● Data shown:
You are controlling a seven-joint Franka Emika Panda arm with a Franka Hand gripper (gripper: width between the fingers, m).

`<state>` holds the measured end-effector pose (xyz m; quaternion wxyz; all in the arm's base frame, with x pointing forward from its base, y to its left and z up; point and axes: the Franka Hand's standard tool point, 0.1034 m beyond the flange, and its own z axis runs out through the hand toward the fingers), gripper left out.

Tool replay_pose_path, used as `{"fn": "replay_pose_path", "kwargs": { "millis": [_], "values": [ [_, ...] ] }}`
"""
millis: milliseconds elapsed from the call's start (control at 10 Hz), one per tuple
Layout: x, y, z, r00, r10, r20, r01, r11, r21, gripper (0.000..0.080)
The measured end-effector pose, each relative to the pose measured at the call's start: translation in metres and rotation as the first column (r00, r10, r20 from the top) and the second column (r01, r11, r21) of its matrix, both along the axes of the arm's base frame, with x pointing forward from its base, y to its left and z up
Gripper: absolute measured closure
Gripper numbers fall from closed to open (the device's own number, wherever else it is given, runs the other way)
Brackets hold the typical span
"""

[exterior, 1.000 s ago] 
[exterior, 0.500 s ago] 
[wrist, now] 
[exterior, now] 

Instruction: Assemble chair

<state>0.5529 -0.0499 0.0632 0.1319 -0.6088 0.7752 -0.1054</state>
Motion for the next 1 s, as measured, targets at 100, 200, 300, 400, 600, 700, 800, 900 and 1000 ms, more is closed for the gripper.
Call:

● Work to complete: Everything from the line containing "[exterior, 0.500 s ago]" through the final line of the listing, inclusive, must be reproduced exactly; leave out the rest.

● Result of this task:
[exterior, 0.500 s ago] 
[wrist, now] 
[exterior, now] 

Instruction: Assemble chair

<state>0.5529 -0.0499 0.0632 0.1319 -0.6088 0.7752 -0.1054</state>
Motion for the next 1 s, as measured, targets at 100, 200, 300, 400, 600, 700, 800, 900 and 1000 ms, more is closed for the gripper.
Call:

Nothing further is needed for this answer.